Y, claro está, como no podía ser de otra forma, cambió el título de su muy elaborada tesis por el de 'San Antonio de los Alemanes', recibiendo una distinción cum laude que él agradeció con lágrimas en los ojos. Todos los miembros del tribunal que le concedió su máxima distinción pensaron que, como las de 'La novia' de Antonio Prieto, eran de alegría. 

Algunos catedráticos saben poco de la vida.

jueves, 1 de diciembre de 2016

Más nueces que rosas

La relación entre el ruido y las nueces es un tema recurrente sobre el que la humanidad no ha llegado al consenso definitivo.
Por lo común, parece que existe una tendencia generalizada a interpretar el exceso de ruido como fatuo, mientras que la escasez de frutos del nogal se considera inconveniente e improductiva.
Nada que objetar tenemos a estas consideraciones, tan arraigadas en el acervo cultural (y, sobre todo, popular), a través de tantas generaciones. Ahora bien, sin menospreciar lo anterior, ¿por qué ese empeño en limitar la importancia de las cosas a la utilidad de su naturaleza física?
La respuesta, me temo, está directamente vinculada al materialismo animal que subyace en el ser humano y, en consecuencia, en la propia sociedad.

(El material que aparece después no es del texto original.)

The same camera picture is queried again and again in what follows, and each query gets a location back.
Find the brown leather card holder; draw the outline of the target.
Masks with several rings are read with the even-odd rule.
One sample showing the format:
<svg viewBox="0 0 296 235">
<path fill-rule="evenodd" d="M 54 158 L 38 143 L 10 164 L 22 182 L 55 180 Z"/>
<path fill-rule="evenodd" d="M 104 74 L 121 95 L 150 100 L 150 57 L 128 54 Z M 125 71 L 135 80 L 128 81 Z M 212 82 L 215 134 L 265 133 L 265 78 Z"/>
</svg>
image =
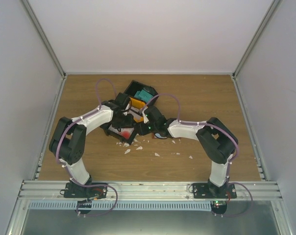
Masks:
<svg viewBox="0 0 296 235">
<path fill-rule="evenodd" d="M 170 139 L 172 143 L 176 143 L 176 140 L 180 141 L 180 138 L 178 139 L 173 139 L 173 138 L 170 138 L 170 137 L 164 137 L 164 136 L 161 136 L 160 134 L 158 133 L 152 133 L 152 137 L 154 139 L 159 139 L 159 140 L 167 140 L 167 139 Z"/>
</svg>

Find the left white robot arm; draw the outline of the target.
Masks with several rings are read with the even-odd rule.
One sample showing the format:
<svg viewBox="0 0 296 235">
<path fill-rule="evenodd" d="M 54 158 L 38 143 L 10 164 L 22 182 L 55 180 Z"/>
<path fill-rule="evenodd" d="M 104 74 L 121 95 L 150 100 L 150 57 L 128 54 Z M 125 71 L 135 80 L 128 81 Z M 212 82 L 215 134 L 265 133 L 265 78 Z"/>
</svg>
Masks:
<svg viewBox="0 0 296 235">
<path fill-rule="evenodd" d="M 90 112 L 75 118 L 62 117 L 55 128 L 49 143 L 49 151 L 56 162 L 65 168 L 70 180 L 76 184 L 75 192 L 82 198 L 92 193 L 90 174 L 87 172 L 82 156 L 86 137 L 102 125 L 120 130 L 133 127 L 133 117 L 128 113 L 131 99 L 119 93 L 114 100 L 104 101 Z"/>
</svg>

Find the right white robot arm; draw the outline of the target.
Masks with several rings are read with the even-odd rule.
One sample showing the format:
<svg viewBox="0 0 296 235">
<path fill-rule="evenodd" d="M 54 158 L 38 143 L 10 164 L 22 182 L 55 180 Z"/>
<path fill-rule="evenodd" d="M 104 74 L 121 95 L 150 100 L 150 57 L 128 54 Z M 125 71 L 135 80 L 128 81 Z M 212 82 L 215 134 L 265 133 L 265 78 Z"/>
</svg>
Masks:
<svg viewBox="0 0 296 235">
<path fill-rule="evenodd" d="M 218 118 L 212 117 L 201 122 L 167 119 L 155 106 L 146 108 L 143 118 L 143 121 L 135 125 L 141 136 L 153 133 L 163 138 L 199 141 L 212 162 L 211 174 L 205 187 L 207 192 L 213 198 L 220 198 L 226 194 L 230 165 L 239 153 L 239 142 Z"/>
</svg>

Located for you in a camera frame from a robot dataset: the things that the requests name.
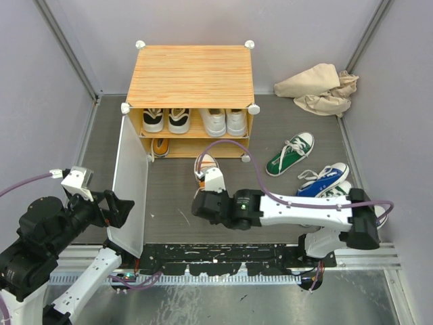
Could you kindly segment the wooden shoe cabinet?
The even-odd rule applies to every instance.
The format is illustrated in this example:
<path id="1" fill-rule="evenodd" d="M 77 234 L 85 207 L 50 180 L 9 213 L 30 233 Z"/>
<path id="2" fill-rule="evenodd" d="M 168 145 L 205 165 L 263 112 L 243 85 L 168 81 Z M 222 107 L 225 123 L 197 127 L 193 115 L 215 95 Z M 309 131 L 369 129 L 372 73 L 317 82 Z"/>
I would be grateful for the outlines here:
<path id="1" fill-rule="evenodd" d="M 135 44 L 138 54 L 122 114 L 150 159 L 150 144 L 154 138 L 168 138 L 170 150 L 165 158 L 194 158 L 207 146 L 220 139 L 228 144 L 211 149 L 217 158 L 250 160 L 246 150 L 250 143 L 254 116 L 260 107 L 254 100 L 251 51 L 254 41 L 243 45 L 147 45 Z M 143 110 L 159 108 L 164 113 L 164 128 L 157 133 L 143 129 Z M 190 112 L 189 131 L 174 134 L 168 130 L 168 114 L 173 108 Z M 243 137 L 226 134 L 210 137 L 202 122 L 199 109 L 243 109 L 248 129 Z"/>

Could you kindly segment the blue sneaker upper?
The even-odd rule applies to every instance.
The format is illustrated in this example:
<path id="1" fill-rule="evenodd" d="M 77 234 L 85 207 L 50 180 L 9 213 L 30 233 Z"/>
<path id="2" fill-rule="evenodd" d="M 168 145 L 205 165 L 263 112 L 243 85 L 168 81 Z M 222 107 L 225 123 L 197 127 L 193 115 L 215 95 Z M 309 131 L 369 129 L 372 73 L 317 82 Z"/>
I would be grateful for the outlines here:
<path id="1" fill-rule="evenodd" d="M 318 173 L 312 170 L 305 170 L 298 175 L 298 179 L 304 179 L 306 183 L 300 186 L 296 195 L 301 197 L 320 197 L 327 190 L 345 181 L 349 171 L 349 166 L 343 162 L 325 166 Z"/>

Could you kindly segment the blue sneaker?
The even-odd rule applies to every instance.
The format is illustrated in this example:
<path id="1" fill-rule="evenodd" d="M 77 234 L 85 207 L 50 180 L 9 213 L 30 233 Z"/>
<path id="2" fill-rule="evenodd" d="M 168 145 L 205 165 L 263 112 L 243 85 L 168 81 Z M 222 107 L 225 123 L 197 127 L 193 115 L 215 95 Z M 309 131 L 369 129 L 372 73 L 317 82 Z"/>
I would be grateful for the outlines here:
<path id="1" fill-rule="evenodd" d="M 345 181 L 349 171 L 349 166 L 343 162 L 325 166 L 318 173 L 312 170 L 305 170 L 298 175 L 298 179 L 304 179 L 306 183 L 300 186 L 296 195 L 301 197 L 320 197 L 327 190 Z"/>
<path id="2" fill-rule="evenodd" d="M 376 214 L 376 227 L 379 230 L 388 220 L 388 215 L 385 214 L 386 209 L 380 205 L 374 206 L 374 211 Z"/>

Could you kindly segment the green sneaker lower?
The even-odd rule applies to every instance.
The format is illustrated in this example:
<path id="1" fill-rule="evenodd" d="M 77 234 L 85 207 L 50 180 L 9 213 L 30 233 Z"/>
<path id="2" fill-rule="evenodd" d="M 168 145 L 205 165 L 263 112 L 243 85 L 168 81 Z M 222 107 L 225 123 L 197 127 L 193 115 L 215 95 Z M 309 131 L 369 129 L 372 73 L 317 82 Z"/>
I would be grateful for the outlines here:
<path id="1" fill-rule="evenodd" d="M 351 189 L 352 189 L 352 184 L 349 181 L 343 181 L 338 185 L 324 191 L 324 193 L 319 195 L 319 198 L 333 198 L 338 196 L 347 196 Z"/>

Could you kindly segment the green sneaker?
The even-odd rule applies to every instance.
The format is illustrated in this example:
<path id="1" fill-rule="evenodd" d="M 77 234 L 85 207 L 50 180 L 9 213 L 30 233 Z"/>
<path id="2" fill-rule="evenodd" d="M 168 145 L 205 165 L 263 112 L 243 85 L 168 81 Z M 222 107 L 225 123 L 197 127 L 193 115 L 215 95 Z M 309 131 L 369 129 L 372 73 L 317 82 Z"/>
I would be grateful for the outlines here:
<path id="1" fill-rule="evenodd" d="M 349 181 L 343 181 L 338 185 L 324 191 L 324 193 L 319 195 L 319 198 L 333 198 L 338 196 L 347 196 L 351 189 L 352 189 L 352 184 Z"/>
<path id="2" fill-rule="evenodd" d="M 312 133 L 302 132 L 286 140 L 282 149 L 266 164 L 265 171 L 271 177 L 278 177 L 293 165 L 309 157 L 315 145 Z"/>

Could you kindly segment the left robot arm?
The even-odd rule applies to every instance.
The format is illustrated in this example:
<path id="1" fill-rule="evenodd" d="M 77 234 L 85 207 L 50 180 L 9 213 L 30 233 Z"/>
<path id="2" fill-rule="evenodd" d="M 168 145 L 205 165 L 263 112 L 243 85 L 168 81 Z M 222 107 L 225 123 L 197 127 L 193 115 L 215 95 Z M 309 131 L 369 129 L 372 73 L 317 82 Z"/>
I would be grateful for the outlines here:
<path id="1" fill-rule="evenodd" d="M 121 228 L 135 203 L 111 190 L 92 200 L 71 195 L 32 202 L 19 219 L 18 239 L 1 253 L 2 324 L 74 324 L 98 287 L 118 267 L 135 262 L 135 251 L 106 241 L 90 266 L 64 294 L 48 305 L 43 298 L 60 254 L 90 225 Z"/>

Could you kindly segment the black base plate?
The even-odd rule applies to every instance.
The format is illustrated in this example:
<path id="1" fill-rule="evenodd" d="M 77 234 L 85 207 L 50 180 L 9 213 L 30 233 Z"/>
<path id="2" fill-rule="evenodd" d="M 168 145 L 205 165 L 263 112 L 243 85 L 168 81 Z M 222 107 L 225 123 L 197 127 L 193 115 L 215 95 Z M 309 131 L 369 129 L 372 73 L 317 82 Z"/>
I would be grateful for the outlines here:
<path id="1" fill-rule="evenodd" d="M 244 266 L 249 276 L 273 276 L 313 269 L 318 263 L 287 244 L 145 244 L 141 257 L 125 264 L 147 275 L 161 271 L 182 276 L 188 271 L 193 276 L 232 276 Z"/>

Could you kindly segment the beige cloth bag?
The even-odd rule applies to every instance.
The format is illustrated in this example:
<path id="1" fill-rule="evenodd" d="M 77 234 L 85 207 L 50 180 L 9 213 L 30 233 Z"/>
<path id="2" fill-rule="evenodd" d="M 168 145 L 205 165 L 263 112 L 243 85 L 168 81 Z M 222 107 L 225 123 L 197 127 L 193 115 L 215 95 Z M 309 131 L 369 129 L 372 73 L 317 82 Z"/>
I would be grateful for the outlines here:
<path id="1" fill-rule="evenodd" d="M 320 63 L 274 85 L 274 94 L 291 98 L 299 108 L 319 115 L 343 117 L 351 107 L 359 76 L 333 64 Z"/>

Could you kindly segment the orange sneaker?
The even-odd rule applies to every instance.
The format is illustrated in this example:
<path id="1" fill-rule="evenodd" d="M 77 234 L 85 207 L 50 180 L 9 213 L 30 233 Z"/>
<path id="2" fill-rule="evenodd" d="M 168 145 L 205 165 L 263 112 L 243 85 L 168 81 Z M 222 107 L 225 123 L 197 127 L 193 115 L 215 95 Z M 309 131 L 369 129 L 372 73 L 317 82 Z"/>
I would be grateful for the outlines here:
<path id="1" fill-rule="evenodd" d="M 168 155 L 170 144 L 168 138 L 154 138 L 150 144 L 150 159 L 154 162 L 156 158 L 164 158 Z"/>
<path id="2" fill-rule="evenodd" d="M 198 193 L 205 188 L 205 174 L 207 170 L 219 168 L 217 160 L 210 154 L 198 156 L 194 163 L 194 175 L 198 183 L 198 189 L 193 198 L 196 198 Z"/>

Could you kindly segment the black white sneaker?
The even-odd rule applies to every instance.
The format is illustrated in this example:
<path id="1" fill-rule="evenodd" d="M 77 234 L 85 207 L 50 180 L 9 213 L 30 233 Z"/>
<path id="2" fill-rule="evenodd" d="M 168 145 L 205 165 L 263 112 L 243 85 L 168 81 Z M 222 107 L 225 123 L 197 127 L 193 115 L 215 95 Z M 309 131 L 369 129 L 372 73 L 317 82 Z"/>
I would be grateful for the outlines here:
<path id="1" fill-rule="evenodd" d="M 189 131 L 190 112 L 187 108 L 173 108 L 168 114 L 168 130 L 174 134 L 184 134 Z"/>
<path id="2" fill-rule="evenodd" d="M 149 133 L 157 133 L 164 128 L 164 113 L 159 108 L 143 110 L 143 129 Z"/>

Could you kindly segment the blue sneaker lower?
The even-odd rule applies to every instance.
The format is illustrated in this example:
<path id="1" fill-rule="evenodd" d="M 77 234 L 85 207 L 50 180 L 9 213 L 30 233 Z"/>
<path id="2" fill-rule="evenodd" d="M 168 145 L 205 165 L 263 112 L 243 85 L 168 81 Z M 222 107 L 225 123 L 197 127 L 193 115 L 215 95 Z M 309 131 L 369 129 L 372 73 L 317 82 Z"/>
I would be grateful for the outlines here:
<path id="1" fill-rule="evenodd" d="M 385 214 L 386 209 L 380 205 L 374 206 L 374 211 L 376 214 L 376 227 L 379 230 L 388 220 L 388 215 Z"/>

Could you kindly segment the green sneaker upper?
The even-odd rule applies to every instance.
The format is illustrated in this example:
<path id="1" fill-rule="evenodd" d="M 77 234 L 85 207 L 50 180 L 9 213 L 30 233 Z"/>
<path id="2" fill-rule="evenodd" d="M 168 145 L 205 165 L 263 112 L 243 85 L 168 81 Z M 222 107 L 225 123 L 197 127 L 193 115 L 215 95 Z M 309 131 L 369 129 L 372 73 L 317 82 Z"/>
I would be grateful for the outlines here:
<path id="1" fill-rule="evenodd" d="M 278 177 L 293 165 L 309 157 L 315 145 L 312 133 L 302 132 L 286 140 L 282 149 L 266 164 L 265 171 L 271 177 Z"/>

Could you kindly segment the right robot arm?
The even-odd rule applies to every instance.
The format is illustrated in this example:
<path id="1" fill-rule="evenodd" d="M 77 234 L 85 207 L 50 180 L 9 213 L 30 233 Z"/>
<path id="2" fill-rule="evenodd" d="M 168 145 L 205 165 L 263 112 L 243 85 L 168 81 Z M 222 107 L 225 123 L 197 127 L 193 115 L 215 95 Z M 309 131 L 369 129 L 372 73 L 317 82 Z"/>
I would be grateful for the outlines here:
<path id="1" fill-rule="evenodd" d="M 313 266 L 340 248 L 372 251 L 380 246 L 376 213 L 364 190 L 353 188 L 347 196 L 271 198 L 261 190 L 199 191 L 191 205 L 196 217 L 233 230 L 271 225 L 309 224 L 318 230 L 298 238 L 297 259 Z"/>

Con independencia de que muchos charlatanes y asimilados hayan construido imperios (también materiales) a base de hacer mucho ruido (como resultado de que también es un hecho que la fuerza de los medios suele imponerse sobre la veracidad de los mensajes, a la hora de obtener resultados), no parece sano sustentar la ética de un colectivo tan numeroso e influyente como el formado por la raza humana en base, tan solo, a la fijación de los bienes materiales como supremo objeto de sus aspiraciones.

Nueces y más nueces es cuanto, al parecer, debemos conseguir mujeres y hombres para alcanzar la felicidad.
Yo, sin ánimo de ofender a nadie, disiento de ello. Y, con esta afirmación, tampoco quiero defender que solo haya que valorar las virtudes de lo intangible, sino proponer la combinación de una razonable cantidad de nueces con otros bienes inmateriales (no todos ellos gratuitos, es cierto) que ayudan mucho en la vida a conseguir la plenitud.

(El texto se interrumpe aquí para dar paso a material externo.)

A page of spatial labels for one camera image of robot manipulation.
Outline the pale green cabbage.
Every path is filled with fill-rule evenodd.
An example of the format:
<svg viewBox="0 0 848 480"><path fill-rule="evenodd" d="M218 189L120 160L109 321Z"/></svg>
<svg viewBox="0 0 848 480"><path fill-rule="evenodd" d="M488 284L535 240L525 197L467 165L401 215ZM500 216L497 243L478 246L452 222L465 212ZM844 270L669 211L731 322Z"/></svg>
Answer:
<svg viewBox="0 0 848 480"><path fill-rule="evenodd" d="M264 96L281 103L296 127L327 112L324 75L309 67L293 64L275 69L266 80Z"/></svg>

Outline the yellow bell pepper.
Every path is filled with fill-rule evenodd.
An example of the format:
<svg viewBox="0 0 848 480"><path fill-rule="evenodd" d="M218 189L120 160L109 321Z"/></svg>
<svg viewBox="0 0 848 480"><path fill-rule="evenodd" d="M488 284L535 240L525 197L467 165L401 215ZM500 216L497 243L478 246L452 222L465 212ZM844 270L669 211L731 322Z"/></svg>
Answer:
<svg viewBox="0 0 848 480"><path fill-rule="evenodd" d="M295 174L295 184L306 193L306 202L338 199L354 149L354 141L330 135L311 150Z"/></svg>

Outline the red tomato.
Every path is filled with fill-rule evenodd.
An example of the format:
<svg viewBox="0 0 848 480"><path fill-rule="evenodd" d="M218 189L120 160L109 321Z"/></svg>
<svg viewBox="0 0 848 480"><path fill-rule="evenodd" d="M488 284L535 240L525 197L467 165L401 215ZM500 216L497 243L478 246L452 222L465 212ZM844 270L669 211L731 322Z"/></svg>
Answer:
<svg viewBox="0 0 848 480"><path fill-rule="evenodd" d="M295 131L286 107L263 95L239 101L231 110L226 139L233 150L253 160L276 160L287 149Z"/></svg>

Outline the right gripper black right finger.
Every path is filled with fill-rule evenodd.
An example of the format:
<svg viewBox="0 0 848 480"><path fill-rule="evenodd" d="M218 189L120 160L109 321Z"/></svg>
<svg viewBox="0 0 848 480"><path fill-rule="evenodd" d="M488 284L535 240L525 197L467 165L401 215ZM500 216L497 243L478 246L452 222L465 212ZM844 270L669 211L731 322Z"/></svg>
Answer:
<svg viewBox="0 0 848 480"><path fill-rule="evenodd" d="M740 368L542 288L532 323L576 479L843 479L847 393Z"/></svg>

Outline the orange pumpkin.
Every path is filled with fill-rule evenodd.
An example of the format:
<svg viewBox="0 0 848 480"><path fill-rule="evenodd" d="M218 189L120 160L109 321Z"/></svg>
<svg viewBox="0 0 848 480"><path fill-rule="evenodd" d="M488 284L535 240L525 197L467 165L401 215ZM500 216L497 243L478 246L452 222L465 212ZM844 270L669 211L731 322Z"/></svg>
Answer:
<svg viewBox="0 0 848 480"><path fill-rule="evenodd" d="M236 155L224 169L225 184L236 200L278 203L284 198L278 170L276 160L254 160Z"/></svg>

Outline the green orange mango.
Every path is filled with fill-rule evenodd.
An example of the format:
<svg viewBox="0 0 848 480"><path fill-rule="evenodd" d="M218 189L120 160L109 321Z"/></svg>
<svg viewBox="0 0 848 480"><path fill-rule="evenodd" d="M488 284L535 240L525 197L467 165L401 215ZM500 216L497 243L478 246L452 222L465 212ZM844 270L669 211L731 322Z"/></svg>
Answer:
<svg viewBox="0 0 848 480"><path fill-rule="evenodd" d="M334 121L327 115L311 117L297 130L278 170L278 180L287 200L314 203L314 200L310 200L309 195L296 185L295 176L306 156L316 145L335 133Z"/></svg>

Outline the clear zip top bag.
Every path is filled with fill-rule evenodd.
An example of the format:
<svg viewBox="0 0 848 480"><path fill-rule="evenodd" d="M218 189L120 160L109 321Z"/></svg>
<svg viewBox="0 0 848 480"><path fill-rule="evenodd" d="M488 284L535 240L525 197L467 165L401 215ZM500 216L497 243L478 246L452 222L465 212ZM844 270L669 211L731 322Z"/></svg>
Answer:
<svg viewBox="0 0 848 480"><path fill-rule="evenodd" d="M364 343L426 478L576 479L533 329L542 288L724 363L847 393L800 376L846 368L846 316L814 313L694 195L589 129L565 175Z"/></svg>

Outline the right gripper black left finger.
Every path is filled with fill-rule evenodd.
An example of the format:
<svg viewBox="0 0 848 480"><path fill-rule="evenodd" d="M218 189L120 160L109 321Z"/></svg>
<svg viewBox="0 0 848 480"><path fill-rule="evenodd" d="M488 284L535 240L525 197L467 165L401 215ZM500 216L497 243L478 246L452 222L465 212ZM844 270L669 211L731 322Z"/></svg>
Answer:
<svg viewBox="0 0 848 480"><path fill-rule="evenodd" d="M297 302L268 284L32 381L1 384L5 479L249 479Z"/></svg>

Desde luego, no pretendo apoyar el alboroto, ya que desdeño, incluso, "las romanzas de los tenores huecos" ("el coro de los grillos que cantan a la luna" me gusta algo más), pero sí me parece que nuestro refranero popular debería incluir alguna referencia positiva más a lo espiritual, ensalzando menos el triunfo de la materialidad más primaria como fin último y absoluto.
Las artes, por ejemplo, son un buen ejemplo de ello. Sin duda, satisfacen nuestros sentidos, pero lo hacen de forma sutil (no siempre, claro, pues pueden llegar a generar serios problemas, tal como le sucedió al pobre Stendhal en Florencia) y suelen evitar la vulgaridad de impregnarlos (los sentidos) de esa sensación grosera, tan habitual en esa ordinariez que caracteriza a quien padece la tiranía de la incultura más profunda (es decir, la gran mayoría).

Prosaico y obsceno es este mundo que admira las nueces (muy ricas y alimenticias, sí) y desprecia las rosas (valga esta imagen como metáfora), sin comprender que ninguna dieta ni aspiración en la vida está completa si carece de su necesaria dosis de música, ilusión... y poesía.